Emergency Helpline in USA
The United States, 911 is a number you can call on any telephone to get emergency help. 911 should only be used in the event of an emergency. Teach your family about when it is and is not appropriate to call 911. Examples are listed below.
Call 911 to:
- Report a fire;
- Report a crime in progress;
- Request emergency medical help;
- Report a gas leak; and
- Report suspicious activities, such as screams, calls for help, or gunshots.
Do Not Call 911 to:
- Ask for directions;
- Ask for information about public services;
- Find out if someone is in jail;
- Report situations that are not emergencies;
- Ask for information about animal control; or
- Talk to a police officer.
Call 911 for serious, life-threatening emergencies only. Calling 911 for the wrong reason may keep someone else from getting the help he or she needs. If you have a question for the police, call the non-emergency number for the police department listed in your phone book.

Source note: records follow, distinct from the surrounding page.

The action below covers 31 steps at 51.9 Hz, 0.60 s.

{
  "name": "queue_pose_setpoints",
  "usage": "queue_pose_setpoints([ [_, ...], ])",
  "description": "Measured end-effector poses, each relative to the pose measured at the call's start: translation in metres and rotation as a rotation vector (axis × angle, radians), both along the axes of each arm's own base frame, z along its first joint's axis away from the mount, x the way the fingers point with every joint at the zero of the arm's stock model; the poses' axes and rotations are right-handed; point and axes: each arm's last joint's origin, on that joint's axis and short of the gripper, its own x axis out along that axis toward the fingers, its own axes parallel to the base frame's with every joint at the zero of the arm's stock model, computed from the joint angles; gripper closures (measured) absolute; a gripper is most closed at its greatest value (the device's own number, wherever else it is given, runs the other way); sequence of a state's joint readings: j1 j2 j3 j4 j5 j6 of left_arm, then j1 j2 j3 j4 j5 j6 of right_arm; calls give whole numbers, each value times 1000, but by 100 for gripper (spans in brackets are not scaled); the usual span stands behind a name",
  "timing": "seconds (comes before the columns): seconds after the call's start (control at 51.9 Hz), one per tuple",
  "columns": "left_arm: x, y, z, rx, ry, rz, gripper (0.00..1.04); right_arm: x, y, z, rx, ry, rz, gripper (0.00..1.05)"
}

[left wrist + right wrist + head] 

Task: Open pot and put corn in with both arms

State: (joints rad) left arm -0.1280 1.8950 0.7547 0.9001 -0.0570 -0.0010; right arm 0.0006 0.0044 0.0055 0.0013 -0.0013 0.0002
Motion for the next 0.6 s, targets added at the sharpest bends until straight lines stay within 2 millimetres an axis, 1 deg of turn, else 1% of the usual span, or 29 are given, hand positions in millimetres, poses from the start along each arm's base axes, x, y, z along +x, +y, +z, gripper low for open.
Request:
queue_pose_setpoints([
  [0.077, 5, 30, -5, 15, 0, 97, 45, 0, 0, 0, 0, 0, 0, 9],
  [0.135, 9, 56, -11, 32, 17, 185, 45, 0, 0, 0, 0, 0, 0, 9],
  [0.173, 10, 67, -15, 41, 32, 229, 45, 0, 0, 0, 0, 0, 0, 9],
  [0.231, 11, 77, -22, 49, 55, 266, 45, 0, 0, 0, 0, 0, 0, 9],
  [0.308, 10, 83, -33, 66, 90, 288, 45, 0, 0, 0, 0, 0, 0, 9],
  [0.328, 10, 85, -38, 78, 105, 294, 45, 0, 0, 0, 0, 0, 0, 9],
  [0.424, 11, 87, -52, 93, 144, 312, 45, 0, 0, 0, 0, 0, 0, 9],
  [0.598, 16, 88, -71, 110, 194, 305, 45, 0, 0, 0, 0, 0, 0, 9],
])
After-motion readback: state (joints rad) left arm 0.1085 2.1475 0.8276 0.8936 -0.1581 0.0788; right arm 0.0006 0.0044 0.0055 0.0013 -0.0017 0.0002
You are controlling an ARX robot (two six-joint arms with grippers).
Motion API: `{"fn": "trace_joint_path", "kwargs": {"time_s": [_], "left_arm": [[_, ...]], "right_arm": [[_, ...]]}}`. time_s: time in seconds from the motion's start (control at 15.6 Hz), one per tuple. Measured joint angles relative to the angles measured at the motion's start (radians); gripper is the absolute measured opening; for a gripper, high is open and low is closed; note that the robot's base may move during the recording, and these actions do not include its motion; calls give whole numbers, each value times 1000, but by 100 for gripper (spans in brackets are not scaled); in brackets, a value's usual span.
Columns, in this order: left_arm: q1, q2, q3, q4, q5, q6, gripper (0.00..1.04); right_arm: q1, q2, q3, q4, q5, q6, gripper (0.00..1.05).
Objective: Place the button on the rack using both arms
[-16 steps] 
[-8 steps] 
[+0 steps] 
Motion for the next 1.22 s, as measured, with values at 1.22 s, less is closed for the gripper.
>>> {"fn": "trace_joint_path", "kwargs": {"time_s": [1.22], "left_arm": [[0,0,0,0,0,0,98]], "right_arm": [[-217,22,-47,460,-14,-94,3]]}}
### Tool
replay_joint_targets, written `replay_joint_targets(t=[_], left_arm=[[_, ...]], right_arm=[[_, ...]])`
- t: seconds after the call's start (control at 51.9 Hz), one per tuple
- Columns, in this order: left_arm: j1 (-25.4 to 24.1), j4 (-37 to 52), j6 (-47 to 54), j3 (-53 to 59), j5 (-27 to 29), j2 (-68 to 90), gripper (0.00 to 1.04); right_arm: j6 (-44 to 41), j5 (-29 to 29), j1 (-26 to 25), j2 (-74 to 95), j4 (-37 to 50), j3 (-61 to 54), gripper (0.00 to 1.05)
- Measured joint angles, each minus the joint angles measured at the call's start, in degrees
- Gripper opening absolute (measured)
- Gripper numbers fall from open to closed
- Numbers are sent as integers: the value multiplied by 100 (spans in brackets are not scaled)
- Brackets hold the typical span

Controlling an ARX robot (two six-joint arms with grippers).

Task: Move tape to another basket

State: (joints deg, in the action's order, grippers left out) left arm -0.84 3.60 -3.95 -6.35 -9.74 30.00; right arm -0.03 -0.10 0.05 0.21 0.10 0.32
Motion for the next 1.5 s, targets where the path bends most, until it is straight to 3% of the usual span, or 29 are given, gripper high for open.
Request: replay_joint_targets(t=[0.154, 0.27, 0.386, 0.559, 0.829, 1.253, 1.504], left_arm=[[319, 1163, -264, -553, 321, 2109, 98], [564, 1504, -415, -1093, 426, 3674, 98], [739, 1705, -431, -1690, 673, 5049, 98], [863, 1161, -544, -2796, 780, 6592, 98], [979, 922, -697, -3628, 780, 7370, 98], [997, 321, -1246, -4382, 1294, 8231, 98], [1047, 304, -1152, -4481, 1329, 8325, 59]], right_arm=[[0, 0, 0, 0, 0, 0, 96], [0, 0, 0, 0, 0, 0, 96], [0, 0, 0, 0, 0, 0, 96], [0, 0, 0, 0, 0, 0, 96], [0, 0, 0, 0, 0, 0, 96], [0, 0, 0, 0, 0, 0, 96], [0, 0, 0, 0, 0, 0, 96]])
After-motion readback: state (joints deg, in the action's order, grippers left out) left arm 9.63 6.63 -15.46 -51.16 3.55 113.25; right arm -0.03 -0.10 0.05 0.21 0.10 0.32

What Happens When I Call 911?
- Calls to 911 are usually answered within 12 seconds. You may be put on hold. When the operator answers, there will be silence on the phone for several seconds. Do not hang up. Wait for the operator to speak.
- If you do not speak English, tell the operator what language you speak. An interpreter should come on the line.
- The 911 operator will ask you questions to find out what and where the emergency is. Keep calm and answer these questions. Try to stay on the phone with the operator until you answer all questions.
Natural Disaster Assistance
Natural disasters can strike anytime and anywhere. Natural disasters come in many forms, such as tornadoes, hurricanes, floods, or earthquakes. In the event you are affected by a natural disaster, access disaster help and resources at www.disasterassistance.gov or by calling 1-800-621-FEMA (3362) or 1-800-462-7585 (for hearing impaired).